Although the thyroid hormones tri-iodothyronine (T3) and parathyroid hormone (PTH) are known to have a role in regulating growth-plate cartilage development, whether articular chondrocytes can respond to these hormones was unknown until now. Research published in Arthritis Research & Therapy shows that, in a scaffold-free cartilage tissue engineering model, sequential exposure of chondrocytes to these hormones contributes to cartilage regeneration and function.

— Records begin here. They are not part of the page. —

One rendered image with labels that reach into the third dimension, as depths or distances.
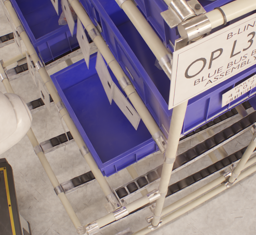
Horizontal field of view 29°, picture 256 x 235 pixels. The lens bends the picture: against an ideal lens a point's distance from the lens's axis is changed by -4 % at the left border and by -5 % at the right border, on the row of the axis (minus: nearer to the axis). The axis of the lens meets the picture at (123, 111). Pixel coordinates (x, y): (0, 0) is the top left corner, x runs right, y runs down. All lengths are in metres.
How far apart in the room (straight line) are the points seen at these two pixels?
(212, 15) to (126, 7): 0.30
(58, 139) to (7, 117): 0.59
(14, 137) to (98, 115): 0.33
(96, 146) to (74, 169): 0.77
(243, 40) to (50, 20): 1.15
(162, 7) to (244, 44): 0.18
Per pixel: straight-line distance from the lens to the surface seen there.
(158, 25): 1.00
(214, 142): 1.70
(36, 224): 2.39
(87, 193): 2.40
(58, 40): 1.78
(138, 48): 1.45
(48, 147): 2.03
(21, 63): 2.60
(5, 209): 2.10
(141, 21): 1.05
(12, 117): 1.51
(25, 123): 1.55
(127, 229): 2.22
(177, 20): 0.82
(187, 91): 0.96
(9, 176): 2.13
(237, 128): 1.72
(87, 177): 1.95
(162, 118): 1.28
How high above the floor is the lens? 2.30
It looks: 65 degrees down
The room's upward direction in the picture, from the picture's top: 2 degrees counter-clockwise
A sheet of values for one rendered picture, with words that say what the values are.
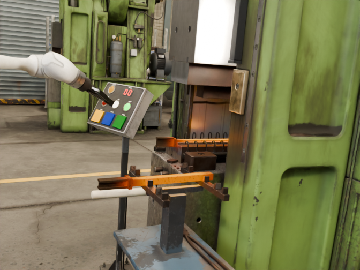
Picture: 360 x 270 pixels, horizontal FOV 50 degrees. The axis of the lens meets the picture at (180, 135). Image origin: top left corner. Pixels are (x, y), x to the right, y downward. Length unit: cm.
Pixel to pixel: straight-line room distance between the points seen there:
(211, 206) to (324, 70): 73
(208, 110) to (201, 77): 37
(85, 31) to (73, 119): 145
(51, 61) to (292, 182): 117
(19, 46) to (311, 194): 849
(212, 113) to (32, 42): 786
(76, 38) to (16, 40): 315
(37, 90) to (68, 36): 335
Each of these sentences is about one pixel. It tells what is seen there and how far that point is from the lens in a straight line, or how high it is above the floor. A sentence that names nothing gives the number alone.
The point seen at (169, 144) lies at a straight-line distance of 180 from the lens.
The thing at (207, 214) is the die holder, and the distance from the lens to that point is 174.
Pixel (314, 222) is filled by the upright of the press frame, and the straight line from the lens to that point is 181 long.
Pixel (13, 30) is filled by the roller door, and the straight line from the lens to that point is 960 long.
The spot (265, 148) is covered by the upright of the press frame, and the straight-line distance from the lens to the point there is 146.
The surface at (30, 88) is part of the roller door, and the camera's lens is 971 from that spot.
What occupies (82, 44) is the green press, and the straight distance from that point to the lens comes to 667.
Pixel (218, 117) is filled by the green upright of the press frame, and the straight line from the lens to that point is 210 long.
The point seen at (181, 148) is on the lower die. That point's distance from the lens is 175.
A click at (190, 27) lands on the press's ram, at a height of 151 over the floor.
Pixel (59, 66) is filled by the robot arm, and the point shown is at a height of 130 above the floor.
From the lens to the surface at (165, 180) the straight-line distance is 130.
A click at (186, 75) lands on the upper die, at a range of 172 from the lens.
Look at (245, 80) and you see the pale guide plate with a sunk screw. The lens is 154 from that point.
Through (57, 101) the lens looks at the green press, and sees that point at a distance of 688.
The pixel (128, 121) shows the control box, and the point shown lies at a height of 102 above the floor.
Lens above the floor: 139
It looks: 11 degrees down
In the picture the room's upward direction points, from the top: 5 degrees clockwise
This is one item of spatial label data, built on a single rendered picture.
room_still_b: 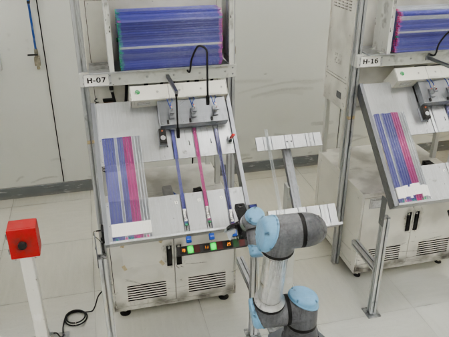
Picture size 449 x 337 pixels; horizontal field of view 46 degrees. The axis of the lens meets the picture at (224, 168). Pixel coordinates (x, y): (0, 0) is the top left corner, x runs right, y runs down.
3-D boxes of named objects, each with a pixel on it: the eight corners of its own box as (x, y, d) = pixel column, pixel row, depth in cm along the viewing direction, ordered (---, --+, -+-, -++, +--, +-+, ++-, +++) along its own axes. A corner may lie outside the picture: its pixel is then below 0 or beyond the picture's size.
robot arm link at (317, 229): (337, 206, 173) (296, 224, 220) (304, 210, 171) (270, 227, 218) (342, 242, 170) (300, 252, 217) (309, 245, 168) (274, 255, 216)
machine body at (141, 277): (235, 301, 313) (236, 210, 286) (115, 321, 298) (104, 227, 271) (211, 241, 370) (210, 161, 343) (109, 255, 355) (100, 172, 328)
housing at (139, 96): (223, 105, 280) (228, 93, 267) (130, 113, 270) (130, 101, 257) (221, 91, 283) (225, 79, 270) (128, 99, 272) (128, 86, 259)
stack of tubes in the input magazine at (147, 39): (223, 64, 264) (223, 8, 252) (119, 71, 253) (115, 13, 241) (217, 58, 275) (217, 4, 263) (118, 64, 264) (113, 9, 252)
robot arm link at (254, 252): (278, 252, 208) (274, 225, 211) (250, 255, 206) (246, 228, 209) (274, 255, 215) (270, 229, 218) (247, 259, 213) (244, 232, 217)
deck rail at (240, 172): (250, 228, 260) (254, 225, 254) (247, 229, 259) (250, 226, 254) (226, 97, 281) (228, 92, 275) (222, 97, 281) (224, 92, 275)
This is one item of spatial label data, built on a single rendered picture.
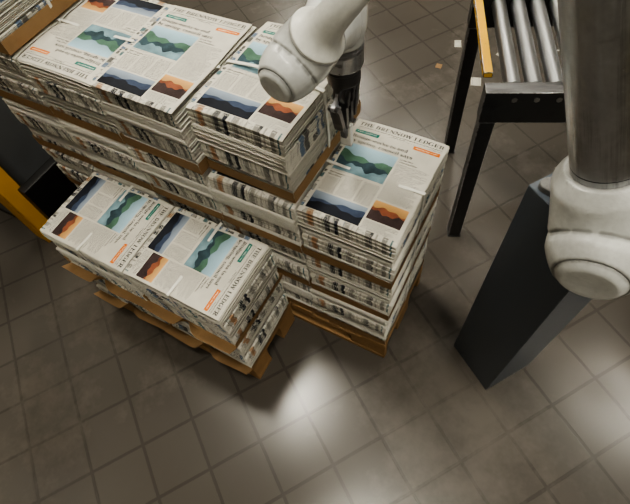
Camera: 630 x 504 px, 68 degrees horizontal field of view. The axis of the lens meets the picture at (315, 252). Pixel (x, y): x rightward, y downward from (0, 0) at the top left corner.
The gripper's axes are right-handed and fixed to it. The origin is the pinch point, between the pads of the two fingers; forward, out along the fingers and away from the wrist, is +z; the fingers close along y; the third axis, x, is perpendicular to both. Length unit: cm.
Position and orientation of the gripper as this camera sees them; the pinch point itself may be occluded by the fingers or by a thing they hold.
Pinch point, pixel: (346, 133)
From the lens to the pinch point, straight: 121.4
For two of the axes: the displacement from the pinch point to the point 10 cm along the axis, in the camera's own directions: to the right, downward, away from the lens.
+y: -4.7, 7.8, -4.2
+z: 0.9, 5.1, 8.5
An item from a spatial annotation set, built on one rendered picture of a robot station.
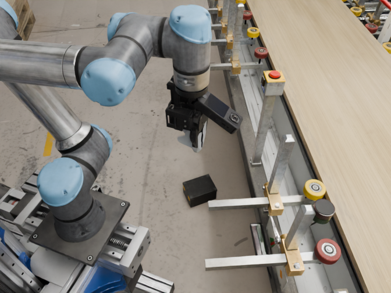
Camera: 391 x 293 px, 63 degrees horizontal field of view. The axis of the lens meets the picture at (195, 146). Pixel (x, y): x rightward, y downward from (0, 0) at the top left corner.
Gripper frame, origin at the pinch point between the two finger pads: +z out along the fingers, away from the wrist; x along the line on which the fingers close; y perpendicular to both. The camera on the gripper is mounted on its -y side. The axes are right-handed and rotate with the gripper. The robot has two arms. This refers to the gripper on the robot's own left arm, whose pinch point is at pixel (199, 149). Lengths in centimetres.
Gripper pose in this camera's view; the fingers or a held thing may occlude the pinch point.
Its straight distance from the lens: 81.8
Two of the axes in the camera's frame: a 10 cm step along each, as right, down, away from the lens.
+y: -9.4, -2.6, 2.4
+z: 0.0, 6.8, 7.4
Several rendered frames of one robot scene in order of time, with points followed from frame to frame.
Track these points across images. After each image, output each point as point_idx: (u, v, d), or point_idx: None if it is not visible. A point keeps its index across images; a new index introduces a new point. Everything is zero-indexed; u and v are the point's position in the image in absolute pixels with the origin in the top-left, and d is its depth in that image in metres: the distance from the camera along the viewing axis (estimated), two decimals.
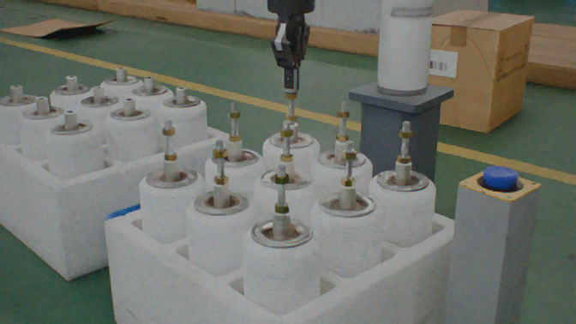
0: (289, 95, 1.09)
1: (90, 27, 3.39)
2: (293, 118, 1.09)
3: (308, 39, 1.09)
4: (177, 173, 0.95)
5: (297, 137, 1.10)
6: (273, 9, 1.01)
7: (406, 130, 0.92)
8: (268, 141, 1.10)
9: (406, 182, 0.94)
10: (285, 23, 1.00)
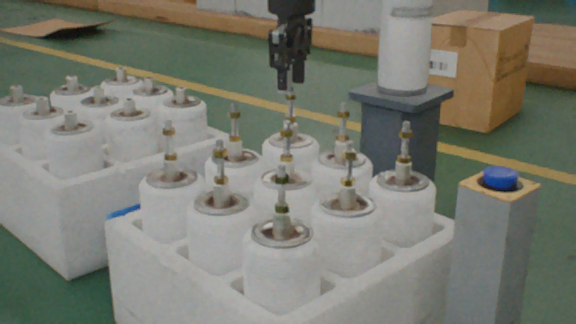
0: (294, 99, 1.08)
1: (90, 27, 3.39)
2: (287, 117, 1.10)
3: (311, 30, 1.10)
4: (177, 173, 0.95)
5: (297, 137, 1.10)
6: (273, 11, 1.01)
7: (406, 130, 0.92)
8: (268, 141, 1.10)
9: (406, 182, 0.94)
10: (285, 23, 1.01)
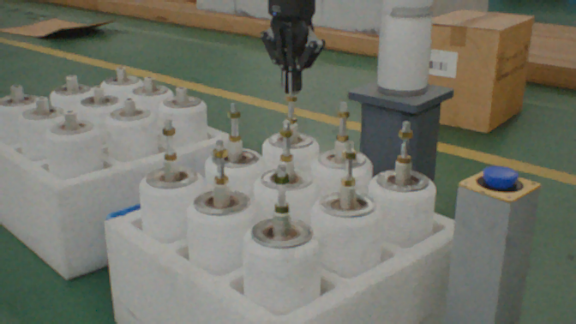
0: (296, 99, 1.09)
1: (90, 27, 3.39)
2: None
3: (309, 53, 1.01)
4: (177, 173, 0.95)
5: None
6: None
7: (406, 130, 0.92)
8: (302, 147, 1.08)
9: (406, 182, 0.94)
10: (274, 21, 1.06)
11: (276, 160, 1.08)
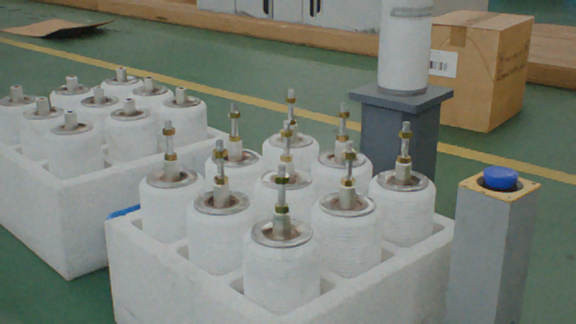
0: (288, 99, 1.09)
1: (90, 27, 3.39)
2: (293, 123, 1.09)
3: None
4: (177, 173, 0.95)
5: (293, 138, 1.10)
6: None
7: (406, 130, 0.92)
8: (270, 137, 1.12)
9: (406, 182, 0.94)
10: None
11: None
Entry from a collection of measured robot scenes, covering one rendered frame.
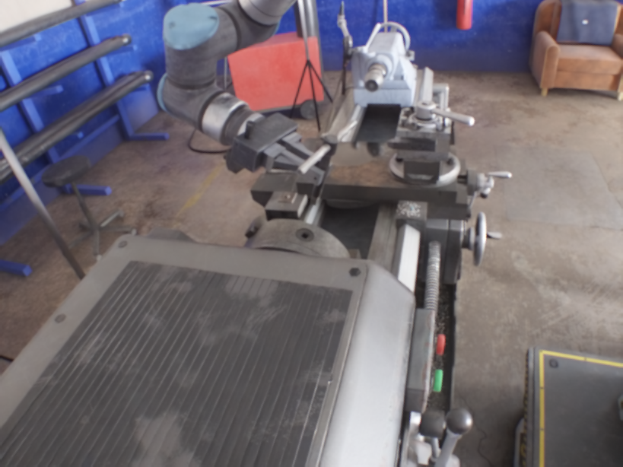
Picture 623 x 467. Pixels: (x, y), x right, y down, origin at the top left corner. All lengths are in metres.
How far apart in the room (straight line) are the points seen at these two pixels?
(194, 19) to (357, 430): 0.63
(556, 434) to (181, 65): 1.53
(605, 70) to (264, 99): 3.44
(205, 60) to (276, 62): 3.34
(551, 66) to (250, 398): 4.50
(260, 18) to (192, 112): 0.21
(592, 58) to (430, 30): 1.81
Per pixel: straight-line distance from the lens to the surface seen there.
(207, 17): 0.73
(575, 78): 4.87
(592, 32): 5.05
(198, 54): 0.73
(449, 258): 1.54
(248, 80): 4.13
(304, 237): 0.82
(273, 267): 0.56
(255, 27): 0.79
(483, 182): 1.55
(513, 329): 2.23
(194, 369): 0.48
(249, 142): 0.69
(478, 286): 2.38
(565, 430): 1.65
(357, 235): 1.54
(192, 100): 0.77
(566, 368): 1.78
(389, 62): 2.03
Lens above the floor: 1.72
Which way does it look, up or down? 38 degrees down
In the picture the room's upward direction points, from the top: 9 degrees counter-clockwise
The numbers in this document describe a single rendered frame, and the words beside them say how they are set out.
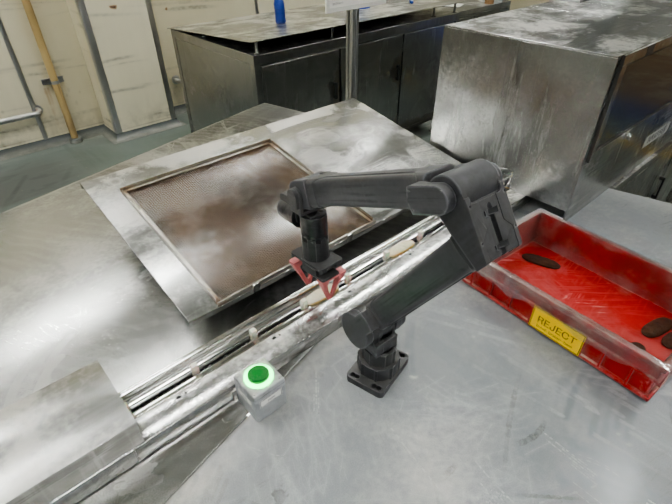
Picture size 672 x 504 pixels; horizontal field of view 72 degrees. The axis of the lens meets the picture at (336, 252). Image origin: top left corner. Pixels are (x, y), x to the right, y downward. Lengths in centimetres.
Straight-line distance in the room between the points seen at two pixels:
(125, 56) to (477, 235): 398
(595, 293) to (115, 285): 121
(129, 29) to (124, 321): 339
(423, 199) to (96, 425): 63
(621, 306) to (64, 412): 120
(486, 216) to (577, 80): 87
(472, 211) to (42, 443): 74
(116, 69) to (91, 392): 362
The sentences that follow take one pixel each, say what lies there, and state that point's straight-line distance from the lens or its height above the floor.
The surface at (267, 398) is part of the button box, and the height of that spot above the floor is 87.
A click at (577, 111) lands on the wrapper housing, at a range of 145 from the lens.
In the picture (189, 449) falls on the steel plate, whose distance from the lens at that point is 94.
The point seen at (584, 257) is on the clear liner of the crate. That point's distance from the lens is 138.
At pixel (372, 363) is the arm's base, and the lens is 94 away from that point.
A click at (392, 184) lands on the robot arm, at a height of 127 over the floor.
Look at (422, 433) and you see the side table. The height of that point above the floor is 82.
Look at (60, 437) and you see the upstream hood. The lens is 91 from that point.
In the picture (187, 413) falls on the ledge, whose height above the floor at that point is 86.
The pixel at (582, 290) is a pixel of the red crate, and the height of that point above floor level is 82.
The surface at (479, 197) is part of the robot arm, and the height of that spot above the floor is 131.
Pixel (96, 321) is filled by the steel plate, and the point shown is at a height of 82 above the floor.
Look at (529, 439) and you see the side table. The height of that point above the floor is 82.
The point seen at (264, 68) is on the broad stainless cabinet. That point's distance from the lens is 284.
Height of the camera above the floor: 160
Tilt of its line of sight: 37 degrees down
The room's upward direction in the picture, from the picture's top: straight up
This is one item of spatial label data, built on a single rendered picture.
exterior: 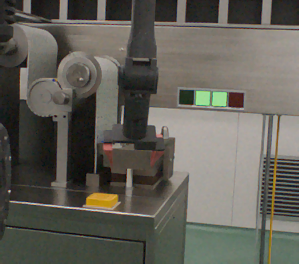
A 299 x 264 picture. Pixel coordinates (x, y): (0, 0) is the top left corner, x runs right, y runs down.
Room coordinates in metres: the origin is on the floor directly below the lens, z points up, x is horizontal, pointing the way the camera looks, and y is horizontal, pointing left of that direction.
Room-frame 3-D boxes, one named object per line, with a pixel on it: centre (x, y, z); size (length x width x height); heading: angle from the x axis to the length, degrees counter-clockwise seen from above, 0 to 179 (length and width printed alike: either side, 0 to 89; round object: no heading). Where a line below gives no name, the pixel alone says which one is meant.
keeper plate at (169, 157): (1.79, -0.08, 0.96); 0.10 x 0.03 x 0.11; 168
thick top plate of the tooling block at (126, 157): (1.79, 0.01, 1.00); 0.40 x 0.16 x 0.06; 168
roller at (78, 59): (1.79, 0.19, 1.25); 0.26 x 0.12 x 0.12; 168
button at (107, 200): (1.41, 0.11, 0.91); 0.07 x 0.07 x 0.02; 78
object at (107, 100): (1.77, 0.14, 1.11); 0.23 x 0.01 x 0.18; 168
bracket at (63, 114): (1.64, 0.26, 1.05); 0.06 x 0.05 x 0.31; 168
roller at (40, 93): (1.82, 0.31, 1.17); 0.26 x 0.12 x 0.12; 168
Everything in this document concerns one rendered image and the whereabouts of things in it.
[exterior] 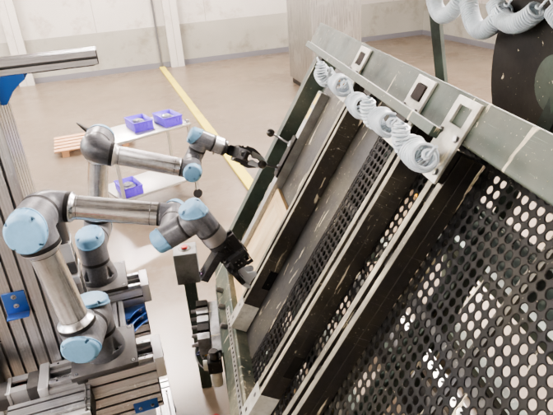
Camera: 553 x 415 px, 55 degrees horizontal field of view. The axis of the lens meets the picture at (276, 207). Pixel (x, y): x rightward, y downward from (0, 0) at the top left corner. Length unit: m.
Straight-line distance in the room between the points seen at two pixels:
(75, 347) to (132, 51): 11.16
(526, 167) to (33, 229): 1.22
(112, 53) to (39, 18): 1.56
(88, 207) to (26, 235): 0.21
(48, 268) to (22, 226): 0.16
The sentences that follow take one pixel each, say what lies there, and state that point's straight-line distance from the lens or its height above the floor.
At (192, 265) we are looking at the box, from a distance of 2.74.
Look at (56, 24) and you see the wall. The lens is 12.59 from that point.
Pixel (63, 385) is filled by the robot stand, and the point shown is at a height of 0.98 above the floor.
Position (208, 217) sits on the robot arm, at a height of 1.60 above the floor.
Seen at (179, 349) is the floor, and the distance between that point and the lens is 3.58.
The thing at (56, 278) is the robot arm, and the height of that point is 1.46.
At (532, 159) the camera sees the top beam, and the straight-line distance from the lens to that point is 1.02.
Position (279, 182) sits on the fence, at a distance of 2.37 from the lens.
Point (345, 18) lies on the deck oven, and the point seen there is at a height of 1.20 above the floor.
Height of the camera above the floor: 2.28
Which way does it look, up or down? 26 degrees down
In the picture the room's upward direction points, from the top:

As the lead authors on this paper Jennifer Lee and Kyriacos Athanasiou say, “Motivated by the importance of the thyroid hormones in growth-plate development, we sought to investigate whether they could be applied to the development of our self-assembling neocartilage, toward engineering an articular cartilage tissue replacement.” The self-assembling neocartilage process used is a scaffold-free tissue engineering method that recapitulates cartilage development. “A high-density cell suspension is seeded into a nonadherent well and, within a few hours, the cells undergo cell-cell recognition and begin secreting a collagen-rich and glycosaminoglycan-rich extracellular matrix,” explain Lee and Athanasiou. This model allows the effects of various stimuli on cartilage matrix synthesis and maturation to be studied.

Addition of T3 during week 1 resulted in cartilage constructs with increased compressive and tensile properties...

The experiments comprised two phases each involving 4 weeks of neocartilage culture. Addition of T3 during week 1 resulted in cartilage constructs with increased compressive and tensile properties and increased collagen production compared with untreated or PTH-treated neocartilage constructs. By week 4, T3 treatment resulted in deposition of collagen type X, a marker of hypertrophy; sequential treatment with T3 for week 1 and PTH for weeks 2–4 led to reduced deposition of collagen type X.

“We decided to adopt a sequential hormone treatment approach to first enhance our neocartilage properties using T3, followed by treatment with PTH to reduce the hypertrophic marker expression. Sequential application of these hormones significantly improved the mechanical properties of articular chondrocyte-based neocartilage, while simultaneously reducing the hypertrophic effects,” conclude Lee and Athanasiou.